El ajuste proyectado podría traducirse en un incremento de entre 500 y 1.000 lempiras, aunque este monto enfrenta el riesgo de ser absorbido por la inflación registrada en los primeros meses del año, impulsada en parte por el aumento de los combustibles y factores externos. Los distintos sectores mantienen la expectativa de lograr un acuerdo antes del 1 de mayo, Día del Trabajador, aunque reconocen que el reajuste no cubrirá plenamente las necesidades de la población.

El aumento salarial proyectado representa una compensación parcial y enfrenta el riesgo de ser absorbido por la inflación interna. (Foto: Cortesía)

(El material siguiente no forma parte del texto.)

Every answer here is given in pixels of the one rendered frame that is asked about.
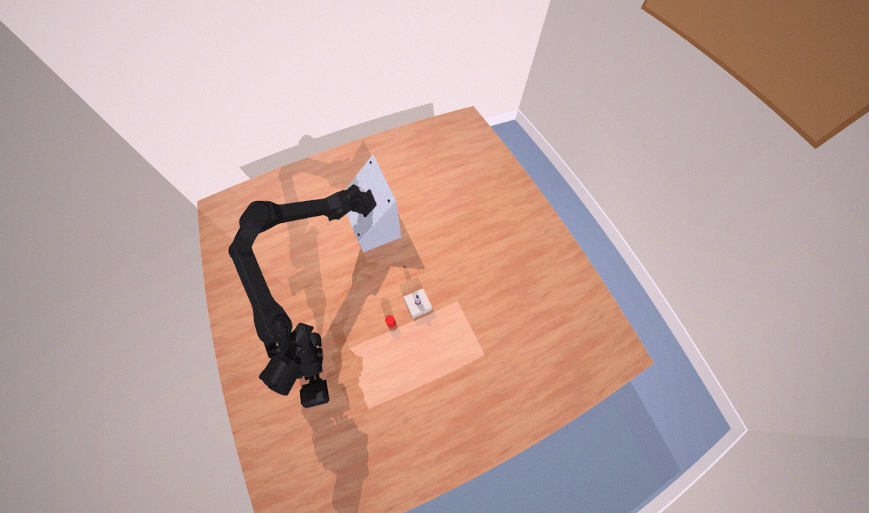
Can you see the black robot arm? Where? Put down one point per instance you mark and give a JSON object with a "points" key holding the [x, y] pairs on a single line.
{"points": [[272, 324]]}

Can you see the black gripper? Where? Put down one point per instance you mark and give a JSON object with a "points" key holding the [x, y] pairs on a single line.
{"points": [[315, 392]]}

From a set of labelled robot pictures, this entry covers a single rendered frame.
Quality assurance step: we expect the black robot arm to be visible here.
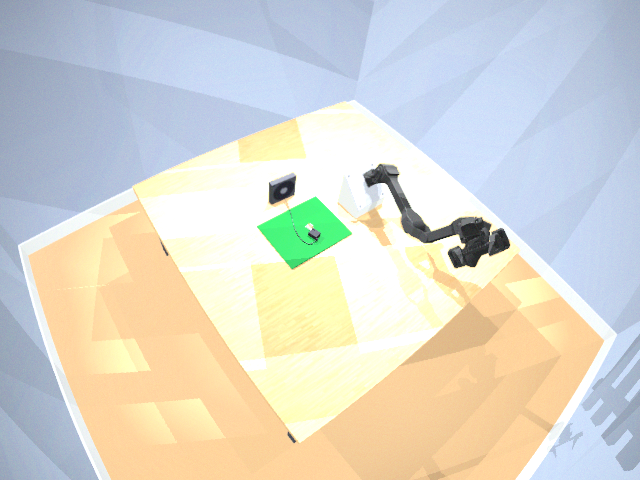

Orellana recordó que la negociación sufrió retrasos por la falta de instalación de la mesa en administraciones anteriores, lo que postergó el ajuste correspondiente a 2026. Aseguró que las conversaciones están avanzadas y podrían concluir en las próximas horas.

Perspectiva sindical

El sector obrero sostiene su propuesta de un incremento de entre 7 % y 8 %, pero ha criticado que ya se discuta el ajuste de 2027 sin haber cerrado el acuerdo para el presente año. Advirtió que, si no se alcanza un consenso y la decisión recae en el Gobierno, el movimiento obrero podría convocar a una movilización masiva el 1 de mayo.

La negociación, en un contexto de presión económica creciente sobre los hogares hondureños, representa una prueba para la capacidad de concertación de los sectores y la respuesta estatal ante las demandas sociales.